BODAS DE PAPEL:


Fonte: [+] [-]
Original: Idem
País: Brasil
Direção: André Sturm
Elenco: Helena Ranaldi, Darío Grandinetti, Walmor Chagas, Cleide Yaconis, Antonio Petrin, Angela Dip, Sérgio Mamberti, Imara Reis, Natália Lorda
Duração: 104 min.
Estréia: 16/05/2008
Ano: 2007


"Bodas de Papel", simples ou simplório?


Autor: Fernando Watanabe

Na maior parte das vezes, a atividade crítica mais interessante consiste mais em analisar e construir pensamento a partir de um filme do que propriamente de julgá-lo a partir de critérios qualitativos (é bom, é ruim, é fraco, é forte). Quando um trabalho se apresenta com extrema qualidade técnica, o crítico está disciplinado a não se impressionar com estes aspectos (fotografia, atuações) que constituem somente a base estrutural de um filme, base essa que, numa boa crítica, tenderá a ser menos enaltecida e somente constatada a fim de abrir espaço para uma verdadeira reflexão estética. Digamos que uma alta qualidade técnica (na fotografia, no som, na arte, na atuação) é o mínimo que todo cineasta deve atingir. Todavia, há casos em que, na experiência do crítico-espectador com o filme, o que primeiro salta à vista é a precariedade técnica do produto, uma forte impressão ruim que, infelizmente, passa da condição de sensação momentânea da sessão para ir adquirindo estatuto permanente na cabeça do crítico. Tal impressão acaba por guiar o crítico em seu esforço de análise de forma praticamente inevitável.

E é esse aspecto negativo que fica muito marcado ao se assistir Bodas de Papel. Atuações fracas, imagem ruim em textura e composição, instabilidade na construção de um universo fictício crível agravada por um ritmo narrativo cambaleante.
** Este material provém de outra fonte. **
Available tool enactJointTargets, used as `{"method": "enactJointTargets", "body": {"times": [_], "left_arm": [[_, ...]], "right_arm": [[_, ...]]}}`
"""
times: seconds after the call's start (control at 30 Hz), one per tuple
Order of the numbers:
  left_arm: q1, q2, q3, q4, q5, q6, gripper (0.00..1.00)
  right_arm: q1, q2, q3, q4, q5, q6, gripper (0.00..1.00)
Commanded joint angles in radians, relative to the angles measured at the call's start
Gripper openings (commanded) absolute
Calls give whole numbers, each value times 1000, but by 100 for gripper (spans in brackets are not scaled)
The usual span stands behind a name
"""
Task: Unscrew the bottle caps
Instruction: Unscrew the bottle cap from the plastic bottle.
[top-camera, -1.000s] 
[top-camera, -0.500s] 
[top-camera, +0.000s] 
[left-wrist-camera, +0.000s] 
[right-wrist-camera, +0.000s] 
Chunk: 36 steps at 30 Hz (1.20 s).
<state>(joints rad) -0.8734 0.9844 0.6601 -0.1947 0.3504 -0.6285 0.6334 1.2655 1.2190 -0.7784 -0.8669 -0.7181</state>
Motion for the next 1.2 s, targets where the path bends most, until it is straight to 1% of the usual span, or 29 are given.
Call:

Para algumas sensibilidades, existem elementos que até podem cativar e sensibilizar (de maneira sempre fácil), como o uso da voz em over no início, metáforas precárias como a da pipa e a filiação a uma certa fábula antiga e citação constante desta durante o filme, só para citar alguns.

Mas o que parece mais problemático no filme diz respeito ao casal protagonista. Falta crença da parte do filme e do espectador naquele casal e, mais do que “ausência de química” entre os atores, essa carência de Verdade parece resultado de uma concepção de roteiro demasiadamente simplória (não confundir com simples). Não é necessário esmiuçar cena a cena, mas, em resumo, o que se pode afirmar é que cada momento parece confeccionado de maneira absolutamente funcional a uma relação de causas e conseqüências por demais óbvia. Nada contra a obviedade (do cinema e da vida), os clichês sempre estão aí justamente para serem (re)trabalhados; mas, falta o “salto”, falta algo que pudesse fazer o filme transcender suas próprias obviedades. Falta a motivação do filme para ser um filme.

O que seria este elemento faltante? Maior cuidado com a linguagem, com o tempo das cenas, com o ritmo e, principalmente, falta a habilidade de gerar sensações. E não está se falando aqui de música bonita ou da generosidade humana de supermercado (ambos elementos bem presentes no filme), mas, sim, da percepção de que o cinema possui um aspecto sensorial, de imersão. Por mais que se queira contar uma história, deve haver algum motivo para que ela seja realizada em filme cinematográfico e não em outro meio. Bodas de Papel chega a contar sua história (evidentemente bem planejada pelo roteiro), mas parece prescindir de ser um filme. Nesse sentido, câmeras na mão desleixadas, confusão nos eixos de montagem e o uso abusivo de telas pretas como pontuação (denunciando a falta de planos que fizessem as passagens entre as cenas) em nada ajudam a experiência de se assistir ao filme.

Bodas de Papel é mais um exemplo de idéia mal transposta para o cinema. Mais um exemplo, não de incompetência, mas de aparente descaso com questões cinematográficas, descaso com as imagens. Pode-se dizer que é um filme ingênuo. Tal ingenuidade reside no fato de que suas boas idéias e intenções são extremamente evidentes, mas aparecem desprotegidas, nuas, devido ao não-suporte de um pensamento formal consistente (parece óbvio, mas cinema é uma forma). Se o que importa é a execução e o resultado, Bodas de Papel pode ser considerado um filme fraco.